Advantageously, the photovoltaic panel comprises an opening and the float or floats are mechanically connected to the panel photovoltaic by one or straps surrounding a section of the cylinder and passing through the opening.

 Advantageously, the flexible wall is made of fibers.

 Another object of the invention is a network of assemblies, comprising at least one assembly comprising a photovoltaic panel and at least one float mechanically connected to the photovoltaic panel, the float or floats comprising a plurality of blocks of expanded polymeric material arranged in bulk. in a flexible wall shaped to give the float a generally cylindrical shape, the network being characterized in that each assembly is in contact with at least one other assembly and mechanically connected to at least one assembly by one or more straps surrounding the sections of two floats of different and adjacent sets.

 Advantageously, the sets of such a network are arranged online.

 Advantageously, the sets are arranged in rows and columns and the adjacent sets of the same line are connected in pairs by one or more straps surrounding the sections of two floats of different sets adjacent.

 Advantageously, the adjacent sets of the same line are connected in pairs by a single strap, the strap being arranged in the middle of each of the floats.

 Advantageously, the successive sets of the same column are mechanically free from each other.

Another object of the invention is a method of setting up such a network of assemblies, each set comprising a photovoltaic panel and at least one float mechanically connected to the photovoltaic panel, each float comprising a plurality of blocks of polymer material. expanded loose in a flexible wall shaped to give the float a generally cylindrical shape, the method comprising at least the steps of:

 arranging a plurality of assemblies forming a line on a solid support, each assembly being in contact and connected to at least one adjacent assembly, by at least one strap, surrounding the sections of two adjacent floats of two sets;

 arranging at least two connecting ropes on the surface of a body of water between anchored connection points;

 arrange set lines on the water, side by side, attaching the end of each line to a connecting line.

 Advantageously, the sets of a line are mechanically connected to or adjacent sets by surrounding the sections of two adjacent floats of two sets by a single strap, the strap being arranged in the middle of each of the adjacent floats.

 Advantageously, the sets of a line are mechanically connected to or adjacent sets by surrounding the sections of two adjacent floats of two sets by at least two straps arranged at the ends of the two adjacent floats.

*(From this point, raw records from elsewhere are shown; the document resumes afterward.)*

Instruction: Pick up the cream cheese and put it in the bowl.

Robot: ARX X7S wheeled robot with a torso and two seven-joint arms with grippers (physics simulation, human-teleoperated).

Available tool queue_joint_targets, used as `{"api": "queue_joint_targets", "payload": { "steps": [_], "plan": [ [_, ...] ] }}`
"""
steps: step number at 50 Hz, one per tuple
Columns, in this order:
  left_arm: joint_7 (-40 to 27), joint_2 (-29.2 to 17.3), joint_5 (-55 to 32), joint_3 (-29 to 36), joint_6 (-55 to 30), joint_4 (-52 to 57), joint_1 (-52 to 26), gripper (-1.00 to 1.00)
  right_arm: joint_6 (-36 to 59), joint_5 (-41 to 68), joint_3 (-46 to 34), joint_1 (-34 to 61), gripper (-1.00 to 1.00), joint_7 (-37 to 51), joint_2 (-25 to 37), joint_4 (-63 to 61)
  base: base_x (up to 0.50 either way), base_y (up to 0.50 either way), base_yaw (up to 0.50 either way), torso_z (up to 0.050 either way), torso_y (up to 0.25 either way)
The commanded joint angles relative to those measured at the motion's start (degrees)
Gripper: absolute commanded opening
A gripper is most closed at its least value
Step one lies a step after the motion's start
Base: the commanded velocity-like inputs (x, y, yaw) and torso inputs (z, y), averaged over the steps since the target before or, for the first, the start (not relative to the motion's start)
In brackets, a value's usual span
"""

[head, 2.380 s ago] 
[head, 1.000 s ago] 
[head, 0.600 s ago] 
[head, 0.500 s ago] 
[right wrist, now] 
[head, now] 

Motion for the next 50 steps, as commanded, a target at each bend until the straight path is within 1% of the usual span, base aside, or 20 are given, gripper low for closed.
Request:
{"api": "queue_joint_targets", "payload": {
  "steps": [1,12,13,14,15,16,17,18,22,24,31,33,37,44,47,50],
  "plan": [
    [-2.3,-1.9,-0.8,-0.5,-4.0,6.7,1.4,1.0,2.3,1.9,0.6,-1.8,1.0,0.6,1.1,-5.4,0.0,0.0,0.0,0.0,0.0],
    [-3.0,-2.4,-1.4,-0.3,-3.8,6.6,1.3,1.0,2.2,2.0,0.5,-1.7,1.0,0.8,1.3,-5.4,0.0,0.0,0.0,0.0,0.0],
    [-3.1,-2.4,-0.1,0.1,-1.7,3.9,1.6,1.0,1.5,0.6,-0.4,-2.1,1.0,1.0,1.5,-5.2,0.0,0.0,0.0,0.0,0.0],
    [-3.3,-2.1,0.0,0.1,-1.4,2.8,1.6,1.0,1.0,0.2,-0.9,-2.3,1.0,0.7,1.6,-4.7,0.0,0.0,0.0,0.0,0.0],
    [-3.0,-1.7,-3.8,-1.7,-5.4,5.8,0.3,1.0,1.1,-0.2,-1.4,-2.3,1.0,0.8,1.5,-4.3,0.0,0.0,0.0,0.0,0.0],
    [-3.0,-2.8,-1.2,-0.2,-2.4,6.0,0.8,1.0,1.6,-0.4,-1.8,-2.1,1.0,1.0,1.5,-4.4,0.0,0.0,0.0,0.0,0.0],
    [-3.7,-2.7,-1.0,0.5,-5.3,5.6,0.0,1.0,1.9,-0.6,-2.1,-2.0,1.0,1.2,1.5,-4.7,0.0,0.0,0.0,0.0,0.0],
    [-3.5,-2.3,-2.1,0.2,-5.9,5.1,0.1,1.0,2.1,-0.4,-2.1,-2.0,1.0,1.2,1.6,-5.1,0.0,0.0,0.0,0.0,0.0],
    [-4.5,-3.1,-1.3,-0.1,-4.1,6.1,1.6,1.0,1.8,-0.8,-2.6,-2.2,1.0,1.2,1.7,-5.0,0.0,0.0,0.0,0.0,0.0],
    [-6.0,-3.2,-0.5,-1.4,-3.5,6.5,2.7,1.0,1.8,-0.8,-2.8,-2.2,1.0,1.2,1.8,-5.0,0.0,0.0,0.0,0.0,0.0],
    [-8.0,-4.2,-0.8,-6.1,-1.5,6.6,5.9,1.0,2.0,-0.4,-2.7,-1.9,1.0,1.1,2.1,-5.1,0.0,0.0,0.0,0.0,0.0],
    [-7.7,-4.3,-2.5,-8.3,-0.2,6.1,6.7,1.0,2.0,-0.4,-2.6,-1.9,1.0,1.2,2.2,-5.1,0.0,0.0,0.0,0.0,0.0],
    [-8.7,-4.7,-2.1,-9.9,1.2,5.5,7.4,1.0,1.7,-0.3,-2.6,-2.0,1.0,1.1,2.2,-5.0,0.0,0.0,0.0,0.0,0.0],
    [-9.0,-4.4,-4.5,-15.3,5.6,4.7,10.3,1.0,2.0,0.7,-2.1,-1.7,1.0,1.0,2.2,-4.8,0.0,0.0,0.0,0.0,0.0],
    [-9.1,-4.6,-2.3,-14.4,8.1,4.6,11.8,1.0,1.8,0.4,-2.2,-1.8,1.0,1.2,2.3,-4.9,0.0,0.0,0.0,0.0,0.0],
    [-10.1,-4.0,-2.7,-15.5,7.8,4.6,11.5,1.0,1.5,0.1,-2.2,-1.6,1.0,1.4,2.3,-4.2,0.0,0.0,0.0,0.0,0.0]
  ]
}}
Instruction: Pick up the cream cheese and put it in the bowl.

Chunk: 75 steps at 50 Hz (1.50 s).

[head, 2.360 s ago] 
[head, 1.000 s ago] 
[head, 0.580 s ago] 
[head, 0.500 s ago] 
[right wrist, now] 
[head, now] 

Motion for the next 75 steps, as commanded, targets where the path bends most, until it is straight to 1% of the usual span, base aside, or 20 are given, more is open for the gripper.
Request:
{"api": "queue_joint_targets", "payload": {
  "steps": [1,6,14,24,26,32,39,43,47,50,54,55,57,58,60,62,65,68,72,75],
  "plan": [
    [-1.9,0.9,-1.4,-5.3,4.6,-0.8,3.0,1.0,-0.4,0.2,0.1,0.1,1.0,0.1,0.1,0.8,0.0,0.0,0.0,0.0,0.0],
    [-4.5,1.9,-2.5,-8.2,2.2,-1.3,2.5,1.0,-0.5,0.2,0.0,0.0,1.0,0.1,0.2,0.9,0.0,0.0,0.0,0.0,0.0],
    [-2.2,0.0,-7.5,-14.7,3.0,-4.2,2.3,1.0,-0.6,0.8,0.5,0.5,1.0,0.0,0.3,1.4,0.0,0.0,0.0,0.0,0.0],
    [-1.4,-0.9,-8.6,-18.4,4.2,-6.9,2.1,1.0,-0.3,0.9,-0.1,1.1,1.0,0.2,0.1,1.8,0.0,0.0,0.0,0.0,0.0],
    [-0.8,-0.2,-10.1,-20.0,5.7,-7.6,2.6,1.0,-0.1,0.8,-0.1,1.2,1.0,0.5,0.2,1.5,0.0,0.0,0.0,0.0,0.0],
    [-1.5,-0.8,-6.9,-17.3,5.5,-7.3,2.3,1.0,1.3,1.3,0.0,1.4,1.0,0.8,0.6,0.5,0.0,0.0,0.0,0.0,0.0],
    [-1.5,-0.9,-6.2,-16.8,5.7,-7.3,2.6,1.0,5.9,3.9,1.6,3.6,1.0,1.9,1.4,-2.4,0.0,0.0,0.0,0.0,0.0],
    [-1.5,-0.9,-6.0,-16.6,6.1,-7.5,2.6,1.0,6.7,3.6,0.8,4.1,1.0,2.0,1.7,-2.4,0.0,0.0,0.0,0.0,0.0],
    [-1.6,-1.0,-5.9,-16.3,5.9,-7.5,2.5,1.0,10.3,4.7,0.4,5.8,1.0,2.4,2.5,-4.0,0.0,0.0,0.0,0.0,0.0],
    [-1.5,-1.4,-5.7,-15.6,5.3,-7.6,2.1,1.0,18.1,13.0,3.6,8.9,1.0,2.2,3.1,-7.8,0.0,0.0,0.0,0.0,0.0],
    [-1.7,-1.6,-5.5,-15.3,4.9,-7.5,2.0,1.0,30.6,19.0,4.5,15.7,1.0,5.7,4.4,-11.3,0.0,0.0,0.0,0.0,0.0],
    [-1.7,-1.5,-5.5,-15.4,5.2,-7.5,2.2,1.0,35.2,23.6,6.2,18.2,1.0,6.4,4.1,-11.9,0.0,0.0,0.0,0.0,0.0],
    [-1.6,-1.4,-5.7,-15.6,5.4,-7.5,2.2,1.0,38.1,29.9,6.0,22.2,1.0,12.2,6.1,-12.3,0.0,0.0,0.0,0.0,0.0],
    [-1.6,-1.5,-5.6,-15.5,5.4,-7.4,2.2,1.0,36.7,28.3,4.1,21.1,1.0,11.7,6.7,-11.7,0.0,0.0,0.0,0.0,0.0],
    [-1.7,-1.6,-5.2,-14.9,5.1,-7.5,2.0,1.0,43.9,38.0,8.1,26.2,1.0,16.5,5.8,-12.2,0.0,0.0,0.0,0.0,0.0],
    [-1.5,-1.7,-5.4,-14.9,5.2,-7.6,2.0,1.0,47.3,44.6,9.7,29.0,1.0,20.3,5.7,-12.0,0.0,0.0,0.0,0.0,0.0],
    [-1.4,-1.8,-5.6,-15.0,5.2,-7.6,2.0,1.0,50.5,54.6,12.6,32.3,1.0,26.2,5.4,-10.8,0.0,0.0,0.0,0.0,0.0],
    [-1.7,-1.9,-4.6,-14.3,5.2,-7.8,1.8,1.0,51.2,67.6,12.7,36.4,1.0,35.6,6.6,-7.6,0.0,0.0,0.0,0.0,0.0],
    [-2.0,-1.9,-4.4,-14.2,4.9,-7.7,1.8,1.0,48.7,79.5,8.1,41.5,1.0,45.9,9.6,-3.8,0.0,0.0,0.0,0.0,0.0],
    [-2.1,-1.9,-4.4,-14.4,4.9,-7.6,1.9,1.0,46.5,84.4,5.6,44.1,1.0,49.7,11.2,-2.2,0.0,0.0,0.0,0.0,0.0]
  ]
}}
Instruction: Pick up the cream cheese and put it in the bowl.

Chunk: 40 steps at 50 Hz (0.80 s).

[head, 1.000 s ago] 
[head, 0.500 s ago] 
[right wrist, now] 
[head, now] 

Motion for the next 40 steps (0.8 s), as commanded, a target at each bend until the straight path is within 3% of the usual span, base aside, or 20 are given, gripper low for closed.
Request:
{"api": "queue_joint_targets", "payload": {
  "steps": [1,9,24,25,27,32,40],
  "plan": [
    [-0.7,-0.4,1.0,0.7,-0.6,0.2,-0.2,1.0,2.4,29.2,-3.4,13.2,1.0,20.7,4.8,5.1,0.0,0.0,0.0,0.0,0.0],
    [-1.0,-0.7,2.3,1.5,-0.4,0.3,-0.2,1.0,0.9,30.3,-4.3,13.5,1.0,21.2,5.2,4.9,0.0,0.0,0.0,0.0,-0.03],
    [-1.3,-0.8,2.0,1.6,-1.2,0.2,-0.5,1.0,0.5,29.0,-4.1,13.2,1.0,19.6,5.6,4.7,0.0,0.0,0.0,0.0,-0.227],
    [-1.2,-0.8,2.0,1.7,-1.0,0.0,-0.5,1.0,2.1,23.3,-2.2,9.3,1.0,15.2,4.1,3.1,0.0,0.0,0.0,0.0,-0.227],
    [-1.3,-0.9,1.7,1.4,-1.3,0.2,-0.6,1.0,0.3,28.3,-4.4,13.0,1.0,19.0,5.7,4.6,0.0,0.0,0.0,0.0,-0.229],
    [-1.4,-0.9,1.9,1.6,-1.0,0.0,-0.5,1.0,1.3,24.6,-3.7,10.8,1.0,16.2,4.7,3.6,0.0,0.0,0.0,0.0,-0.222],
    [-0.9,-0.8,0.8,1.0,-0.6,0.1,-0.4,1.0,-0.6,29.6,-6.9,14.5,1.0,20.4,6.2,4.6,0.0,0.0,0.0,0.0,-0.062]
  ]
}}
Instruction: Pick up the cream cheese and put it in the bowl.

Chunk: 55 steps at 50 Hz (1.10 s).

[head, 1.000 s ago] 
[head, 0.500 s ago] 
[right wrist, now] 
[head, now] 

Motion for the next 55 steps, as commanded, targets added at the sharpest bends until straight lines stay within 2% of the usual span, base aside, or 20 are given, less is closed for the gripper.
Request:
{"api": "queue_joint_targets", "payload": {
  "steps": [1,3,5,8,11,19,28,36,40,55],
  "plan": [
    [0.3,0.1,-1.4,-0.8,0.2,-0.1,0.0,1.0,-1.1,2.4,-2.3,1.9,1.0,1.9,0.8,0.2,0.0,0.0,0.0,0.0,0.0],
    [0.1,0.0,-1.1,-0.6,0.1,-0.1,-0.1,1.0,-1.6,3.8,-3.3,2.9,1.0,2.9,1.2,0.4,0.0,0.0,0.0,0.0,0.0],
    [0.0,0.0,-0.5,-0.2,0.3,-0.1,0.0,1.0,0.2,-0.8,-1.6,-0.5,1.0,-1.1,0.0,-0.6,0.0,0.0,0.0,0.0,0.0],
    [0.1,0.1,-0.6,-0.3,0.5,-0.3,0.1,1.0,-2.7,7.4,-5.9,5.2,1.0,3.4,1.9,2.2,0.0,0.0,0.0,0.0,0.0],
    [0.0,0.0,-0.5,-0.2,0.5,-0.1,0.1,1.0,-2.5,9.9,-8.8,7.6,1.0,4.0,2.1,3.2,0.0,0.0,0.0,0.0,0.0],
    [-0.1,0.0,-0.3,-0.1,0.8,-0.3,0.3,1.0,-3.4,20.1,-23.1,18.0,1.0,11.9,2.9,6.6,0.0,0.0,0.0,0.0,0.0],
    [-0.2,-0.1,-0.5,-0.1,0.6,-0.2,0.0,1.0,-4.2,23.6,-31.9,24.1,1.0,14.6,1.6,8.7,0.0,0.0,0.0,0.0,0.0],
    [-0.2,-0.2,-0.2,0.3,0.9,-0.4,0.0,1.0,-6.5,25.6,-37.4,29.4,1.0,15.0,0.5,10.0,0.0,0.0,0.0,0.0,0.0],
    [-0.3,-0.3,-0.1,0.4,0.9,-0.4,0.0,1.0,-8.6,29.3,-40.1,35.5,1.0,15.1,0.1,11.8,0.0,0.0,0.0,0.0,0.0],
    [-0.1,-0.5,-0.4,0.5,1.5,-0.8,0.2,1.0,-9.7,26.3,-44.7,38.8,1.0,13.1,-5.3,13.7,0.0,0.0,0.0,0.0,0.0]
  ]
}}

PRESENTATION OF THE DRAWINGS

 Other features and advantages will emerge from the description which follows, which is purely illustrative and nonlimiting, and should be read in conjunction with the appended figures, among which:

 - Figure 1 schematically illustrates a photovoltaic panel floating in a top view;

 - Figure 2 schematically illustrates a section of a floating photovoltaic panel;

 - Figure 3 schematically illustrates a network of three photovoltaic panels floating;

- Figure 4 schematically illustrates a network of three floating photovoltaic panels; - Figure 5 schematically illustrates a network of floating photovoltaic panels;

 FIG. 6 illustrates a method of setting up a network of floating photovoltaic panels;

 - Figure 7 illustrates a launch of part of a network of floating photovoltaic panels;

 FIG. 8 illustrates a method of setting up a network of floating photovoltaic panels. DEFINITIONS

 The term "in contact" refers to the ability of two floats to be directly contiguous when the body of water on which a photovoltaic panel network is floating is at rest and / or in a stationary state.

 The term "set" refers to a floating photovoltaic panel, that is to say an assembly comprising a photovoltaic panel and one or more floats.

DETAILED DESCRIPTION

 FIG. 1 schematically illustrates a floating photovoltaic panel 1 or set 1, seen from above. The assembly 1 comprises at least one photovoltaic panel 2 illustrated by a dashed rectangle.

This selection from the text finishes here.